The Atlantic continued to shrink even more so as this meeting was followed by a government to government meeting on Friday. At this meeting, both the United States and the European Union reaffirmed their commitment to continued cooperation and discussed ways in which the U.S. and EU might further expand their joint activities.  I was happy to be a part of  these discussions to hear first hand information on the topic as it helped me expand my knowledge of a wide range of intellectual property rights issues.

In 2005, the United States and European Union came together and established the Intellectual Property Rights Working Group, which is composed of intellectual property rights officials representing lead agencies from both the United States and Europe. The Group was established to identify the areas for joint action particularly in third-country markets where the U.S. and EU share many of the same intellectual property concerns.

To learn more about intellectual property rights protection and enforcement and the resources the U.S. Government has developed to aid U.S. rights holders, go to www.stopfakes.gov.


  1. Shrinking the Atlantic and improving Property protection don’t you think so this decision will very to the nature as shrinking of the nature that is totally affect the global warming. are they going to divide the property concerns divide US and EU

    • The problem will occur, tending towards paperwork, when regardless of what the subject, there is a structure that as you put it “stifles” voices and creativity. Hierarchies will, indeed, tackle characteristics of permanancy when folks get entrenched and then “calcify” in place. However anytime people are concerned, the potential for amendment exists IF the leaders are diligent and encouraging: diligent about removing those who’ve calcified or encouraging them to alter.

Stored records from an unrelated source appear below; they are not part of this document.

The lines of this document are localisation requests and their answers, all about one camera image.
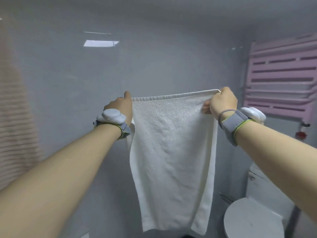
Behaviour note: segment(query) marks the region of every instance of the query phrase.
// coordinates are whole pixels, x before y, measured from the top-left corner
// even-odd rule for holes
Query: wrist device
[[[264,124],[266,116],[257,108],[241,108],[235,110],[235,113],[224,121],[220,122],[220,118],[224,112],[232,111],[232,109],[224,110],[219,116],[219,126],[224,130],[227,139],[233,146],[237,146],[235,135],[237,130],[246,122],[254,121],[259,124]]]
[[[95,122],[93,122],[94,128],[100,124],[108,123],[118,126],[121,129],[121,136],[119,139],[126,138],[130,133],[131,129],[125,122],[126,116],[122,114],[119,110],[114,108],[106,109],[101,115],[97,116]]]

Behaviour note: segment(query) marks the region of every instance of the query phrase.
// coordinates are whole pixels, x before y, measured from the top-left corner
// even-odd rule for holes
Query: toilet
[[[224,215],[227,238],[284,238],[294,203],[252,164],[246,197],[233,202]]]

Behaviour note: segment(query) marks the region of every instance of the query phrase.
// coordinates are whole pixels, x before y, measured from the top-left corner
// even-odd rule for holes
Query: toilet tank
[[[277,188],[253,163],[248,173],[247,198],[254,199],[283,217],[285,226],[291,216],[294,203]]]

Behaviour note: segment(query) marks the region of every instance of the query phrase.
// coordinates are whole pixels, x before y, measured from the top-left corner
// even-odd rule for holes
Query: toilet lid
[[[284,238],[281,216],[248,198],[228,207],[224,229],[228,238]]]

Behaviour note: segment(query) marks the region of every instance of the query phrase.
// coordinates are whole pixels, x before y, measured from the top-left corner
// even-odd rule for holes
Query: striped towel
[[[0,20],[0,190],[44,158],[26,97]]]

  2. Intellectual property should always be protected, because stealing intellectual property is the same as stealing ‘normal’ property.

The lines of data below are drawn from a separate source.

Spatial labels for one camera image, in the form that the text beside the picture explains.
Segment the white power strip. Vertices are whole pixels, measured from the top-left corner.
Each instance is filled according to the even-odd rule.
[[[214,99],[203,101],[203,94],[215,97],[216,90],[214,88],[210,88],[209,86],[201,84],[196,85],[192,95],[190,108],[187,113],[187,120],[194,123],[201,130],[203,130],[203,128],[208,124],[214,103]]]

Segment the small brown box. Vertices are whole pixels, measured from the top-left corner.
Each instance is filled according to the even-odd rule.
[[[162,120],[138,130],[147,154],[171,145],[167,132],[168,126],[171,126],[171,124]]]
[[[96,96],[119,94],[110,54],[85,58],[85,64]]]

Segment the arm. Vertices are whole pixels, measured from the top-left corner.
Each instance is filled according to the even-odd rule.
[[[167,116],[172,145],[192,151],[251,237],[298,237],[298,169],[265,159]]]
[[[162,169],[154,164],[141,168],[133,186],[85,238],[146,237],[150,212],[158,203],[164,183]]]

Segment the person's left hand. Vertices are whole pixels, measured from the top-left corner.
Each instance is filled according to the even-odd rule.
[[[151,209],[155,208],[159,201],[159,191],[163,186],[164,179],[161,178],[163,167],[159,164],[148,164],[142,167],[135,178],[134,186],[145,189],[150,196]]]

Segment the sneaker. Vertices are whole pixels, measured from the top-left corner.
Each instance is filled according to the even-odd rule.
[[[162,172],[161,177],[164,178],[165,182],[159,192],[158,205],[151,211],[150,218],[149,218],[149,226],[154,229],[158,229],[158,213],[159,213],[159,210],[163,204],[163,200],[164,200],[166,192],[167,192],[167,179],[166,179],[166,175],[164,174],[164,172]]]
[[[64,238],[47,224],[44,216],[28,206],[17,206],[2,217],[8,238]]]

  3. your reference to the third country markets is a valuable and important concern.Luckily belonging to the same third world developing country we can surely assure that not the government neither the administration seems to bother about the IPR.Places were mere basic Human Rights are inaccessible, regulation of IPR seems a distant dream.

  4. As ss hinges points out, in developing countries, protection of intellectual property rights may be a secondary concern. As part of its intellectual property rights enforcement and protection efforts, is the IPR Working Group trying to offer alternative solutions to these key third countries? Thanks.